* _EXERCISE DETAILS_: Could you write out the line containing "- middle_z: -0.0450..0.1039" and all the lines below it in the data, exactly, through the final one and nothing else?
Segment Open
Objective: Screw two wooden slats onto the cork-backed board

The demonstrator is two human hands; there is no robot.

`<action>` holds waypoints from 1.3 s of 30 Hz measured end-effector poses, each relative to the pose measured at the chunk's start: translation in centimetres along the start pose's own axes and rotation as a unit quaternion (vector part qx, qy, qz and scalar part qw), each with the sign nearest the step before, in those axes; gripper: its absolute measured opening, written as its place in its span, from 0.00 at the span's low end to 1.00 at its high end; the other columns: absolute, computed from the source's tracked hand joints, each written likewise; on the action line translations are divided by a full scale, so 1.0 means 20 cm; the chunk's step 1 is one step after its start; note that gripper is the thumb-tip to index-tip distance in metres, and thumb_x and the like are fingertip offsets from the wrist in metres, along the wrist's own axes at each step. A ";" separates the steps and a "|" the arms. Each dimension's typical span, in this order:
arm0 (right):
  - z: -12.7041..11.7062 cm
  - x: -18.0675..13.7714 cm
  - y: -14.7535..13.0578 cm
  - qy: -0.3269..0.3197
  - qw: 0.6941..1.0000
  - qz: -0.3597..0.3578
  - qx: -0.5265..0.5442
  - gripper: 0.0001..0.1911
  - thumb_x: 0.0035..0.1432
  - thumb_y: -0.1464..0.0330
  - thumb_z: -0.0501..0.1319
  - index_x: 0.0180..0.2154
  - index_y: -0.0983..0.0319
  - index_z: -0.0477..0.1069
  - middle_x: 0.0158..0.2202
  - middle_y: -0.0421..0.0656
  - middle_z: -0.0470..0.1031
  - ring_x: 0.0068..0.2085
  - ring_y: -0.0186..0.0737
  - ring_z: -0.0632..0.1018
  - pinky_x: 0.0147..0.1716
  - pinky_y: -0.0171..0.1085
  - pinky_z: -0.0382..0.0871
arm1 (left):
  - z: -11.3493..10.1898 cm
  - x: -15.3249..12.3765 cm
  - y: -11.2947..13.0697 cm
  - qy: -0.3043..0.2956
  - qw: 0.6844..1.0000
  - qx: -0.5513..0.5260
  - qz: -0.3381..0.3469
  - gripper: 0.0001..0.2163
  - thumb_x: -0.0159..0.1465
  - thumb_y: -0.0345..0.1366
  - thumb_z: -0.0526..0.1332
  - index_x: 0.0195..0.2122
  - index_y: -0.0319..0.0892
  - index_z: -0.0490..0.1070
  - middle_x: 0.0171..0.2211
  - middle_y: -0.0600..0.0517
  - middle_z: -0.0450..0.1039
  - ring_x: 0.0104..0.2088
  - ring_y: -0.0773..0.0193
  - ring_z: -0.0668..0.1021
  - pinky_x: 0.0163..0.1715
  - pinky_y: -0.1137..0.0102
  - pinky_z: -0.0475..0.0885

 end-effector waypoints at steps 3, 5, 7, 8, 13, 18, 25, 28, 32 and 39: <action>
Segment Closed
* _EXERCISE RESULT_:
  - middle_z: -0.0450..0.1039
  - ring_x: 0.0104..0.2088
  - ring_y: -0.0773..0.0193
  - ring_z: -0.0668..0.1021
  - pinky_x: 0.0163..0.1715
  - pinky_y: -0.1137..0.0102
  - pinky_z: -0.0475..0.0885

 end-effector waypoints at steps 3, 5, 7, 8, 13, 18, 25, 28, 32 and 39: <action>

What this exercise needed has been supplied.